Example:

In [1]: import numpy as np

In [2]: a = np.int64(1)

In [3]: (a > 0) is True
Out[3]: False

Obviously I understand the reason is because is is doing an object comparison and the result of (a > 0) is still type numpy.bool_. However, for scalar bools, this is really annoying bordering on mistake-inviting due to the fact that is and == are almost idiomatically interchangeable for bools in native Python (again, I understand the difference).

There are also odd promotion rules, to wit:

In [4]: b = np.bool_(True)

In [5]: type(b and True)
Out[5]: bool

In [6]: type(True and b)
Out[6]: numpy.bool_

In [7]: type(b or True)
Out[7]: numpy.bool_

In [8]: type(True or b)
Out[8]: bool

In [9]: type(not b)
Out[9]: bool

In [10]: type(~b)
Out[10]: numpy.bool_

It appears __and__ is doing some kind of inverted __or__. Once more, this is understandable, but it introduces many insidious bugs in existing code that already depends on the assumption that bools in Python work a certain way with operators.

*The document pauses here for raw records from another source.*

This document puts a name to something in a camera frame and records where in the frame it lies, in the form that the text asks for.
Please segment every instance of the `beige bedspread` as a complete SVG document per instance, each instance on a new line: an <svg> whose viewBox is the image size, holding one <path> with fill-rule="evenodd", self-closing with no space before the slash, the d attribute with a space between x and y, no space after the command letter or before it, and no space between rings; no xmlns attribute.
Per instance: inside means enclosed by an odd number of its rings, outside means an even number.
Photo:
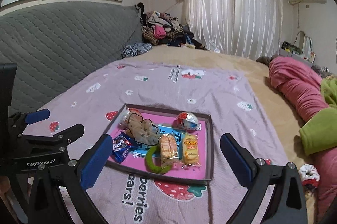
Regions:
<svg viewBox="0 0 337 224"><path fill-rule="evenodd" d="M150 52L133 57L136 61L163 62L192 67L220 68L241 70L249 80L260 103L263 105L270 121L277 131L289 161L300 168L304 163L311 163L303 151L299 138L299 128L303 120L296 113L281 93L273 89L269 83L268 67L250 59L218 54L188 48L158 46ZM308 224L313 224L316 215L314 196L307 200Z"/></svg>

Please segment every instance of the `green blanket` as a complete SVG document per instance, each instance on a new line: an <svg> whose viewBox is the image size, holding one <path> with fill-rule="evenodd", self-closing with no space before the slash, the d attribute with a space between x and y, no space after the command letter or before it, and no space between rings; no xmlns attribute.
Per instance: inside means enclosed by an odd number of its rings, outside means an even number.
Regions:
<svg viewBox="0 0 337 224"><path fill-rule="evenodd" d="M337 146L337 108L320 110L300 129L306 155Z"/></svg>
<svg viewBox="0 0 337 224"><path fill-rule="evenodd" d="M321 94L330 107L337 108L337 78L325 78L321 82Z"/></svg>

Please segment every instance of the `pink tray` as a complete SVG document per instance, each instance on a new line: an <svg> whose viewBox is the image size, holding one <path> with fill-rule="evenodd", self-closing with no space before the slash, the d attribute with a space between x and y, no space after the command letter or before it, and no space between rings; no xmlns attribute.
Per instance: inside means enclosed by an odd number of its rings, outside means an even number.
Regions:
<svg viewBox="0 0 337 224"><path fill-rule="evenodd" d="M154 123L170 127L174 127L176 116L181 112L169 109L126 104L119 110L118 114L115 115L114 119L105 130L105 133L111 135L112 138L115 138L121 133L121 131L123 131L118 124L119 115L126 108L136 108L142 113L144 118L149 118ZM153 179L169 180L186 184L206 184L213 176L214 156L212 122L209 115L196 113L196 116L201 124L201 130L191 132L198 136L199 162L201 167L189 166L188 168L182 169L181 166L177 165L164 175L154 174L148 170L144 158L135 156L133 153L129 153L122 163L116 163L112 157L109 157L106 165L125 172L136 173ZM155 158L154 162L156 165L160 165L159 158Z"/></svg>

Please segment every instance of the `quilted sofa cover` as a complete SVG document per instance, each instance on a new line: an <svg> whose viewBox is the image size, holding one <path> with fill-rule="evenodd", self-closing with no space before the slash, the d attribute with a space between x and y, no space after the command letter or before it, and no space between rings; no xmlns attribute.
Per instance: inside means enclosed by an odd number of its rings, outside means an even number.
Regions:
<svg viewBox="0 0 337 224"><path fill-rule="evenodd" d="M142 42L135 6L58 2L0 17L0 63L17 63L9 113L37 110Z"/></svg>

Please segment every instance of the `snack package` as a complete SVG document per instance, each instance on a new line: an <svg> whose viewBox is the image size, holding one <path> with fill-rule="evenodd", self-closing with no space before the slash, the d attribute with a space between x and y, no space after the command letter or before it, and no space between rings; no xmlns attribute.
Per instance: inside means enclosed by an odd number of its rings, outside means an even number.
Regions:
<svg viewBox="0 0 337 224"><path fill-rule="evenodd" d="M139 122L141 122L142 120L143 120L143 116L140 113L140 111L138 111L135 108L128 108L128 109L122 111L122 113L120 114L119 124L122 127L126 127L128 121L139 121Z"/></svg>
<svg viewBox="0 0 337 224"><path fill-rule="evenodd" d="M179 162L178 147L174 135L160 135L160 159L161 167Z"/></svg>
<svg viewBox="0 0 337 224"><path fill-rule="evenodd" d="M138 118L134 119L134 116L138 117L137 113L131 112L125 133L139 143L148 146L157 145L159 143L158 127L154 126L150 119L143 120L142 118L139 121Z"/></svg>
<svg viewBox="0 0 337 224"><path fill-rule="evenodd" d="M111 156L118 163L122 163L129 152L137 150L138 144L125 133L114 138Z"/></svg>
<svg viewBox="0 0 337 224"><path fill-rule="evenodd" d="M182 112L177 116L177 124L186 130L195 130L198 127L199 120L193 113Z"/></svg>
<svg viewBox="0 0 337 224"><path fill-rule="evenodd" d="M185 134L183 140L182 162L187 165L199 165L198 138L192 134Z"/></svg>

Now, suggestion. One possibility, short of simply converting scalar numpy.bool_ to Python bool is at least for operators like __and__, __or__ whose other operand is a Python bool to return always a Python bool. That would at least isolate the "problem" of unexpected behavior to segments of the code where only numpy code is, and therefore visible to the writer, instead of a case where a library writer may return a numpy.bool_ and a library user may use only the return value and Python bools, neither knowing there is some hidden interaction. May I also suggest, so long as they are different, that __repr__ for numpy.bool_ return something like true and false rather than masquerading as internal True and False?